Management interface through which I connect to F5 BIG-IP. Internal interface with IP address 192.168.10.1/24 to connect to internal servers and external interface with IP address 192.168.2.186/24 to connect to the Internet.
On the “Redundancy” page, we disable the “Config Sync” option because we will not configure any redundancy during the initial setup.
On the “VLANs” pages we first configure the “internal” and then the “external” interface.
We give the IP address, subnet mask and open ports on the interface.
With the “Allow Default” option, we open well-known management and control ports such as HTTPS, SSH, DNS, as well as unicast and multicast routing protocols, RIP, OSPF, IGMP and PIM.
With the “Allow 443” option we only open an HTTPS connection to the interface and with “Allow None“, every connection to the interface itself is not allowed.
The VLAN interface “1.1” is selected for the internal interface, because, if you remember, it was the first interface after the management interface in the OVA configuration.

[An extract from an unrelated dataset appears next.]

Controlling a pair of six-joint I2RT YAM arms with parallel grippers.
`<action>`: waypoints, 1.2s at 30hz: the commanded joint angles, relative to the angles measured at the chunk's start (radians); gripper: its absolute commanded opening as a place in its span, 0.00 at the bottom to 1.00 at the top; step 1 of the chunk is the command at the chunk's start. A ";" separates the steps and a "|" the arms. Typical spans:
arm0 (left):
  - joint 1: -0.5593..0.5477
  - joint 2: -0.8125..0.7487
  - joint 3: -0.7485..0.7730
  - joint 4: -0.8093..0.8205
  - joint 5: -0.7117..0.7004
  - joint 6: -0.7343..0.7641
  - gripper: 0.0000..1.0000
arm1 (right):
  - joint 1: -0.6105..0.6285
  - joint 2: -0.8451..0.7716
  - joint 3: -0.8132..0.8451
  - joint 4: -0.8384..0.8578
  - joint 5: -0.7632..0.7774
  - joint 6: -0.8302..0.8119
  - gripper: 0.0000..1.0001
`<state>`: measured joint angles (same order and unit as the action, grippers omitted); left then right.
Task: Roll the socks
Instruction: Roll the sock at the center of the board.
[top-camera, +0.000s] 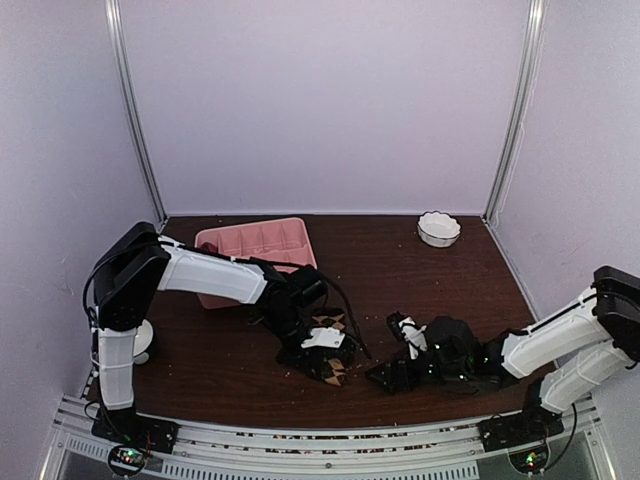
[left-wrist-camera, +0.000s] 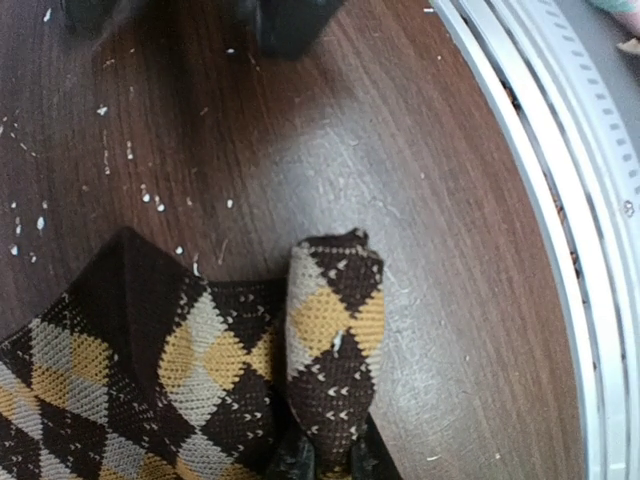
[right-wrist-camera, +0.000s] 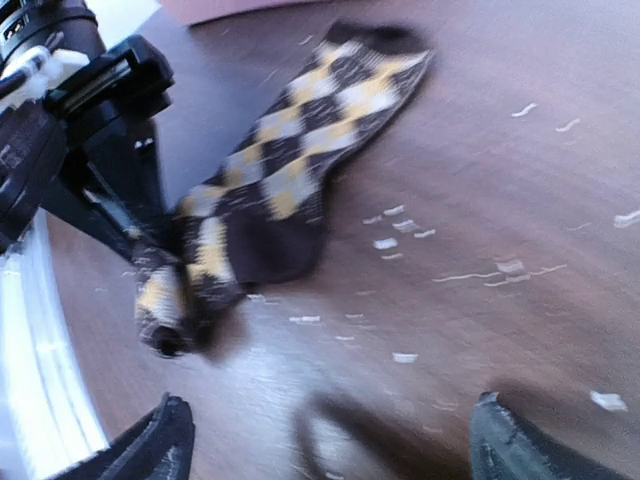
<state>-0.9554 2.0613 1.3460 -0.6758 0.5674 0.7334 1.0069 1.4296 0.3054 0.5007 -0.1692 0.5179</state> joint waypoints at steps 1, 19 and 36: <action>0.020 0.106 0.030 -0.211 0.050 0.002 0.09 | 0.023 -0.167 -0.032 -0.172 0.404 -0.070 1.00; 0.065 0.267 0.173 -0.347 0.264 -0.068 0.10 | 0.238 -0.152 -0.038 -0.109 0.312 -0.443 1.00; 0.083 0.292 0.165 -0.318 0.189 -0.101 0.12 | 0.386 0.231 0.309 -0.122 0.278 -0.745 0.55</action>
<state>-0.8730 2.3173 1.5501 -1.0462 0.9646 0.6369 1.4059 1.5982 0.5625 0.3901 0.1467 -0.1535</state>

I also choose „untagged“ because I have not configured VLAN tagging in the port groups in the VMware environment.
!!! internal interface IP address: 192.168.10.1/24 port lockdown: Allow Default VLAN interfaces: 1.1 (untagged)
On the next and last page of the initial setup, we configure the IP address of the external interface, the allowed ports and the interface number.
!!! external interface IP address: 192.168.2.186/24 port lockdown: Allow 443 VLAN interfaces: 1.2 (untagged)
Now we have configured F5 BIG-IP initially and are ready for the actual load balancer configuration which will be discussed in the next sections.
We can check the licensing information in the system section and network configuration in the network section.